NEW YEAR, NEW ARENA: Foster Pavilion, Baylor University’s new arena, debuted on Tuesday with the men’s basketball team playing host to Cornell. (AP Photo)

New arena is the anti-dome — no wasted space

Baylor University christened new Foster Pavilion this week with capacity crowds for men’s and women’s basketball, both of which are ranked in the top 25.

The $213 million arena, designed by AECOM and built by Austin Commercial, is the newest addition to a smattering of college and big league hoops venues modeled after the vintage fieldhouses of yesteryear.

In Waco, Texas, the 7,000-seat venue with a vaulted roof has a tight, intimate  layout, a hallmark of those old gyms, providing a loud, intimidating atmosphere, according to initial reviews.

That’s exactly what Baylor officials wanted after the Big 12 school’s basketball teams played for 35 years at Ferrell Center. The older basketball arena, like so many of its kind built in the 1970s and ’80s, were designed with a circular bowl and a domed roof, wasting a lot of space with fans seated far from the action.

Foster Pavilion, with seating decks stacked across two levels, serves as the anti-dome.

TIGHT SPOT: The view from the rafters at Foster Pavilion, Baylor’s new basketball arena. (AP Photo)

“The seating bowl is incredible,” Greg Brown, AECOM’s managing principal, told VenuesNow in a late December interview ahead of the opening. “It’s purpose built for college basketball in Waco, Texas. It’s unique in terms of the geometry. Every architect talks about it, but it’s going to feel tight, compressed and connected — a unified experience.”

For the most part, the concept was to create intimacy with everything wrapping around the court itself, magnified by the student section on the east side, where they have their own entrance to those seats, said Vittorio Ansourian, AECOM’s senior project architect.

The videoboards in both end zones provide a signature element. Compared with many arenas, including Ferrell Center, there’s no centerhung, driven in part by the goal to develop a tighter bowl and maximize square footage.

At Foster Pavilion, the two screens are attached to and mirror the shape of exterior windows at both ends. The windows contain polycarbonate treatments to distribute daylight into the arena without splashing too much glare.

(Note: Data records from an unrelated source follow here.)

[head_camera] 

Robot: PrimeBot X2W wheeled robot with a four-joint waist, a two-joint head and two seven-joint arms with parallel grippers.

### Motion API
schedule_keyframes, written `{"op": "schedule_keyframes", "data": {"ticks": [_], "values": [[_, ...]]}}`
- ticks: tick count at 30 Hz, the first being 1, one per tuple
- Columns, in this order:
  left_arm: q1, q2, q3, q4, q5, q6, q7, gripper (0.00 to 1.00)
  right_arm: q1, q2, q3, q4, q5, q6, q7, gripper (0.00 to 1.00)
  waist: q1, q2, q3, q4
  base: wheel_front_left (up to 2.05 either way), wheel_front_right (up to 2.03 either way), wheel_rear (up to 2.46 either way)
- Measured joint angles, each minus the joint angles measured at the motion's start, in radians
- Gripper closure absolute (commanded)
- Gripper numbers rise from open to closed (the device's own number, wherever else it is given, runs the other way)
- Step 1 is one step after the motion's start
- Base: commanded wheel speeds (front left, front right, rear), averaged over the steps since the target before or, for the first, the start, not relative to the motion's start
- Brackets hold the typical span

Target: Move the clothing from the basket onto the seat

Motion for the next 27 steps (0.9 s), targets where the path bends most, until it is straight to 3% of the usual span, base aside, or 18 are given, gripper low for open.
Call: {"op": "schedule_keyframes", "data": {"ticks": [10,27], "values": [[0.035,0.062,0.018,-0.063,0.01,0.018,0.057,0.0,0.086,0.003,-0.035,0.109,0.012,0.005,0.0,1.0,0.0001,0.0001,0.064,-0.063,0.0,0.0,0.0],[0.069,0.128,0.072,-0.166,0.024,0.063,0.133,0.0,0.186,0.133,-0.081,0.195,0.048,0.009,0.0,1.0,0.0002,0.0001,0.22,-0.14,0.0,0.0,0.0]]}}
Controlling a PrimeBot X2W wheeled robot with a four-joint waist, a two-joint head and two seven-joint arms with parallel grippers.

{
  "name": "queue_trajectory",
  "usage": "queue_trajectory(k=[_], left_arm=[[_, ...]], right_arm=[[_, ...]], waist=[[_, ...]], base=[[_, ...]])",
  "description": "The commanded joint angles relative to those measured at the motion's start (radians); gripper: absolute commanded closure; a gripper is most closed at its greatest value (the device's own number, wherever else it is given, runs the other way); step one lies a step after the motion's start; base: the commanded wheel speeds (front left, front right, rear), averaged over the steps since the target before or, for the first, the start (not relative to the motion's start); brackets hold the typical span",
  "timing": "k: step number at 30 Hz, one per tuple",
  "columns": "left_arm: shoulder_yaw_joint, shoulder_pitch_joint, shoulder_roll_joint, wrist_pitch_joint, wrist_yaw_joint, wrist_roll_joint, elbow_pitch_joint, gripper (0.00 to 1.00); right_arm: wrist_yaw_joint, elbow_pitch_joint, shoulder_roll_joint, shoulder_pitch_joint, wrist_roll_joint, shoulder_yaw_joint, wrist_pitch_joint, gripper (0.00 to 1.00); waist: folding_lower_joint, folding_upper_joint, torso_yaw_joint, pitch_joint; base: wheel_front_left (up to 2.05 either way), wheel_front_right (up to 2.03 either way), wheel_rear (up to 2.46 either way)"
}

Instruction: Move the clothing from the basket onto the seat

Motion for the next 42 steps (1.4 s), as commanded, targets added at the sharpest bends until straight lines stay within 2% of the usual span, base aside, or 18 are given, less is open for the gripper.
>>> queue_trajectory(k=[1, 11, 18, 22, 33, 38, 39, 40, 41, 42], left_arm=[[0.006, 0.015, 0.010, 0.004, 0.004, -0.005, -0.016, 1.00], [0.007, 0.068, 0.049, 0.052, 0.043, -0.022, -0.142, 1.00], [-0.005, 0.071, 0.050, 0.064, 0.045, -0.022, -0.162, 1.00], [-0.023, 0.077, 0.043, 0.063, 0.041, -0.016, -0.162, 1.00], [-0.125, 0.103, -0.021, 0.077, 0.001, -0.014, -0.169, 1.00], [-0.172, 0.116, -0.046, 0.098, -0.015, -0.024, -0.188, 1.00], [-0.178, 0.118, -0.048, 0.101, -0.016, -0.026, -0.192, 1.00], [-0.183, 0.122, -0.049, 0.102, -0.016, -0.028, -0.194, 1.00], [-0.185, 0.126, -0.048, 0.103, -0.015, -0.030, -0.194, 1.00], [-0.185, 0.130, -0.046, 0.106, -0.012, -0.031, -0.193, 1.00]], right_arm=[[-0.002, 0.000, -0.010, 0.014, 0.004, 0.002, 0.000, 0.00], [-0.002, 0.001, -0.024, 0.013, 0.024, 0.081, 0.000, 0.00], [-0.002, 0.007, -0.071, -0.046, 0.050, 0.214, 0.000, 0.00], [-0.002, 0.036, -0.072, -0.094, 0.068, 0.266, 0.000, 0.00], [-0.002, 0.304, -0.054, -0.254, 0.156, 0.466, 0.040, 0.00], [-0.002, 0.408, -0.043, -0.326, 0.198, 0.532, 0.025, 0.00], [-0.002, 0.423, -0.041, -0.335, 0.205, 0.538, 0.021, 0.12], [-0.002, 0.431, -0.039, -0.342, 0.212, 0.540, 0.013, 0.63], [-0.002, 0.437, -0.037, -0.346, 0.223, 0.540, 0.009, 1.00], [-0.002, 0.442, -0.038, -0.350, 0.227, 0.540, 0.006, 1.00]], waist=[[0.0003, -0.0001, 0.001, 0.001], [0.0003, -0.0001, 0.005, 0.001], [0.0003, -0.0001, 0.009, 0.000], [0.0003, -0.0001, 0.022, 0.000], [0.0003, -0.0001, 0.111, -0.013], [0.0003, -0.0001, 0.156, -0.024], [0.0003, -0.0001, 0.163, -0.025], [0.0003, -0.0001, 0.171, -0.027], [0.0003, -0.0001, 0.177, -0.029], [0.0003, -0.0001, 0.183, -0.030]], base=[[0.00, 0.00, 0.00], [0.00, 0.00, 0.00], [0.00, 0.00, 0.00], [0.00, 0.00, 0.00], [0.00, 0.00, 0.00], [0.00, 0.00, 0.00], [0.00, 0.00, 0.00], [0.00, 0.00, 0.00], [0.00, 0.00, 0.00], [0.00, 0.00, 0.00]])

AECOM incorporated the same end zone videoboard concept at Fertitta Center, the University of Houston’s arena that underwent an extensive renovation that was completed in 2017.

In Oxford, Mississippi, AECOM designed a similar window treatment at one end of SJB Pavilion, the arena at Ole Miss that opened in 2016.

“In Waco, we get a lot of natural daylight into the facility, even when the lights are turned off,” Ansourian said.

Foster Pavilion has two clubs, one at courtside, tied to 160 premium seats along three sides; and a sideline club on the west side, in which 860 patrons have views to Baylor’s players as they enter and exit the court in the northwest corner.

The arena design extends to a balance of features and amenities for concert tours, with an end stage configuration of 6,000 capacity. In that sense, it falls in line with the trend to build smaller venues in general for live music, extending from legacy bands to up-and-comers. Acoustical treatments along the sides and the ceiling, rigging capacity of 225,000 pounds and four loading docks with easy load-in and load-out meet the needs of most touring productions.

“It’s not going to compete against bigger buildings in Dallas and Austin, but there’s a sweet spot there for many acts,” Brown said.